◆ **WHAT TO PRODUCE**
From the entries, copy each line that includes "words".

* * * * * * * * *

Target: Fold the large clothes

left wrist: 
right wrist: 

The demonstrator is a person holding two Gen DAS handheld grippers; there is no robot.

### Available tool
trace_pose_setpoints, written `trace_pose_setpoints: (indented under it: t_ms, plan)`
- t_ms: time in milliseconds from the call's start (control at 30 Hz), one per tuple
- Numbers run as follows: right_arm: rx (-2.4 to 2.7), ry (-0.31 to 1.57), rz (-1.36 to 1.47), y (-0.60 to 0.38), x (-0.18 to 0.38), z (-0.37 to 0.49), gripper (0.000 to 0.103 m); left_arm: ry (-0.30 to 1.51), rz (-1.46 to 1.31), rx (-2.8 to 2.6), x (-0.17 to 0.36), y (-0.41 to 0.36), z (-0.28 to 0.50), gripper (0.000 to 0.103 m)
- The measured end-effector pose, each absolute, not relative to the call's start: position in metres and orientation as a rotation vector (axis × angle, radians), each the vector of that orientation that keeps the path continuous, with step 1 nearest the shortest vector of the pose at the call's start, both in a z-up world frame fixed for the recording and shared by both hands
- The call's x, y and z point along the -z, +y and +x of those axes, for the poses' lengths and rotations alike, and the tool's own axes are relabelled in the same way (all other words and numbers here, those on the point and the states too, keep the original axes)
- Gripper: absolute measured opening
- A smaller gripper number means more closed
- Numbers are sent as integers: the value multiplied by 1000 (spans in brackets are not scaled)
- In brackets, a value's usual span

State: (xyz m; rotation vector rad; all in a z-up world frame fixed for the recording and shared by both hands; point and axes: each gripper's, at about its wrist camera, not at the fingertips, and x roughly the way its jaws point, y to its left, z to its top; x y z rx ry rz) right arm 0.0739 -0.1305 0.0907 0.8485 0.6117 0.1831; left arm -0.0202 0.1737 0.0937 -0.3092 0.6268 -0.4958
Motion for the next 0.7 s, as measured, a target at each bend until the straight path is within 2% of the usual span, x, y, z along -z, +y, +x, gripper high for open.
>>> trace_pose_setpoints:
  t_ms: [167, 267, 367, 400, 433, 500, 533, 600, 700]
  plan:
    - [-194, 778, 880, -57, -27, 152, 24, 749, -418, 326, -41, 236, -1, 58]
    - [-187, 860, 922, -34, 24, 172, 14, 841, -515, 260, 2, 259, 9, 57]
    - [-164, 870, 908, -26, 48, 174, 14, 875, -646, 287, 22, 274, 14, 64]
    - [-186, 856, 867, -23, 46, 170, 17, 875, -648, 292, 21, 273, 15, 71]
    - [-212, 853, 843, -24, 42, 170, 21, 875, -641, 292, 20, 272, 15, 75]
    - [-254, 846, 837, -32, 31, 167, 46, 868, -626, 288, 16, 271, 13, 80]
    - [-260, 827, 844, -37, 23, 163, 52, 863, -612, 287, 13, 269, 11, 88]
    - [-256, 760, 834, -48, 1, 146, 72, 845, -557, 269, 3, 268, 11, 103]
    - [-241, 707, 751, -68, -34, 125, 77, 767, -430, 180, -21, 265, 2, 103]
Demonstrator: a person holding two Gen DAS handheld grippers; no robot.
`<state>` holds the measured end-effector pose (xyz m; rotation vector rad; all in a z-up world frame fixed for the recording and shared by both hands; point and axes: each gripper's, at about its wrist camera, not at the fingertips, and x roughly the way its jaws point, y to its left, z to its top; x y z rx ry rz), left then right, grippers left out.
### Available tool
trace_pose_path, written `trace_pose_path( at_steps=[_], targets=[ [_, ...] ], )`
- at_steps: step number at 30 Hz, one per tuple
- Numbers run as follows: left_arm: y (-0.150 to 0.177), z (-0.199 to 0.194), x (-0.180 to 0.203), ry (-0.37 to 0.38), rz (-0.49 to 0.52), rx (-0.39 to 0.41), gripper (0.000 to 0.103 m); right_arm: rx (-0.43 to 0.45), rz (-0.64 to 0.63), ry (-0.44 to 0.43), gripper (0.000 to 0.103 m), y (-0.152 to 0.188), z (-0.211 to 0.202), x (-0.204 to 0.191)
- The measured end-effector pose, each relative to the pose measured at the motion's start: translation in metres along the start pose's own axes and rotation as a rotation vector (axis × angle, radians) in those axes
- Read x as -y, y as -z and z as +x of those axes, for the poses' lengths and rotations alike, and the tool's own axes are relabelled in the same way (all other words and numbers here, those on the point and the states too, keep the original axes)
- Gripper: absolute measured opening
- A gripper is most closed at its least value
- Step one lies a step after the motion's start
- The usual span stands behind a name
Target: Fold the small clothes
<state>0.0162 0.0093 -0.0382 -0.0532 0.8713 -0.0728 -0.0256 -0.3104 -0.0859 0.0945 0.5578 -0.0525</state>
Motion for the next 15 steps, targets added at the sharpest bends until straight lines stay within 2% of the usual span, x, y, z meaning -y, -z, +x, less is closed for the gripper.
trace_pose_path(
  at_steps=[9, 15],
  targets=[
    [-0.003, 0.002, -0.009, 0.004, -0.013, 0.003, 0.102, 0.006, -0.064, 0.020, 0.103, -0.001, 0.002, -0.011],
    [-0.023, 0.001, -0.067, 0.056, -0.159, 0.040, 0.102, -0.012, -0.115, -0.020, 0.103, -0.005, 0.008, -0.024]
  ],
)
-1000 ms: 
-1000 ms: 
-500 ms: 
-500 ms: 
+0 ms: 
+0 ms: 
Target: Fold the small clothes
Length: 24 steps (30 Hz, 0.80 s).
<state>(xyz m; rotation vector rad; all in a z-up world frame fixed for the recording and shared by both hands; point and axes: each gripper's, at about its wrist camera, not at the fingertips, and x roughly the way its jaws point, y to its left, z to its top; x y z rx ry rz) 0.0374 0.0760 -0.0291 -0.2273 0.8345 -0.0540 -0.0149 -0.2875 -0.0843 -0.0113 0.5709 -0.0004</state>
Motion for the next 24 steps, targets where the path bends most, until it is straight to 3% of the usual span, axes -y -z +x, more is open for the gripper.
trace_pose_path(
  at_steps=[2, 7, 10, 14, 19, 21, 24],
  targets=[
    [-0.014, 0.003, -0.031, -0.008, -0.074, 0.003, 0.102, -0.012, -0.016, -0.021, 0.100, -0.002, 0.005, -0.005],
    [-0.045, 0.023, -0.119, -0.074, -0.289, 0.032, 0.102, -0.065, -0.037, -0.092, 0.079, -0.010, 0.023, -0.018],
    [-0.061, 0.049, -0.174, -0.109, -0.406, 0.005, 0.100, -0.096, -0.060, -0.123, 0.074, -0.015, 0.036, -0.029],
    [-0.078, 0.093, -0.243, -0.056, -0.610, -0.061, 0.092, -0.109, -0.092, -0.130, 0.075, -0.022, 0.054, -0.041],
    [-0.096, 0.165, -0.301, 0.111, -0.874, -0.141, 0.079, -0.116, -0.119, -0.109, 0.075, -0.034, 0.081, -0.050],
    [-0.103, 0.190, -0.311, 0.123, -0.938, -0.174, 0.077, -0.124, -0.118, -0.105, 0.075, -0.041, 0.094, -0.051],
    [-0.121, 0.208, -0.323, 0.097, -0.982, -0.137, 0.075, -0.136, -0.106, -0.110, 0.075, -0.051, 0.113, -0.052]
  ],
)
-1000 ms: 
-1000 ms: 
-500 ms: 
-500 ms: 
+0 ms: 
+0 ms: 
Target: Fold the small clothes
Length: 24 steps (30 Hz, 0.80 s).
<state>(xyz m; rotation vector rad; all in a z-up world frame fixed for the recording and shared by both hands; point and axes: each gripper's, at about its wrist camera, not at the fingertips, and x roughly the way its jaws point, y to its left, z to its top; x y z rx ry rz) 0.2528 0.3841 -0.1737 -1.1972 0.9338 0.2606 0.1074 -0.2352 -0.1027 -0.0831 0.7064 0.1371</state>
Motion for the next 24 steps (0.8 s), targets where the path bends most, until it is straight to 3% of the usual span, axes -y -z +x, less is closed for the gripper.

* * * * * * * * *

◆ **ANSWER TO THIS PROBLEM**
- The call's x, y and z point along the -z, +y and +x of those axes, for the poses' lengths and rotations alike, and the tool's own axes are relabelled in the same way (all other words and numbers here, those on the point and the states too, keep the original axes)
- Read x as -y, y as -z and z as +x of those axes, for the poses' lengths and rotations alike, and the tool's own axes are relabelled in the same way (all other words and numbers here, those on the point and the states too, keep the original axes)

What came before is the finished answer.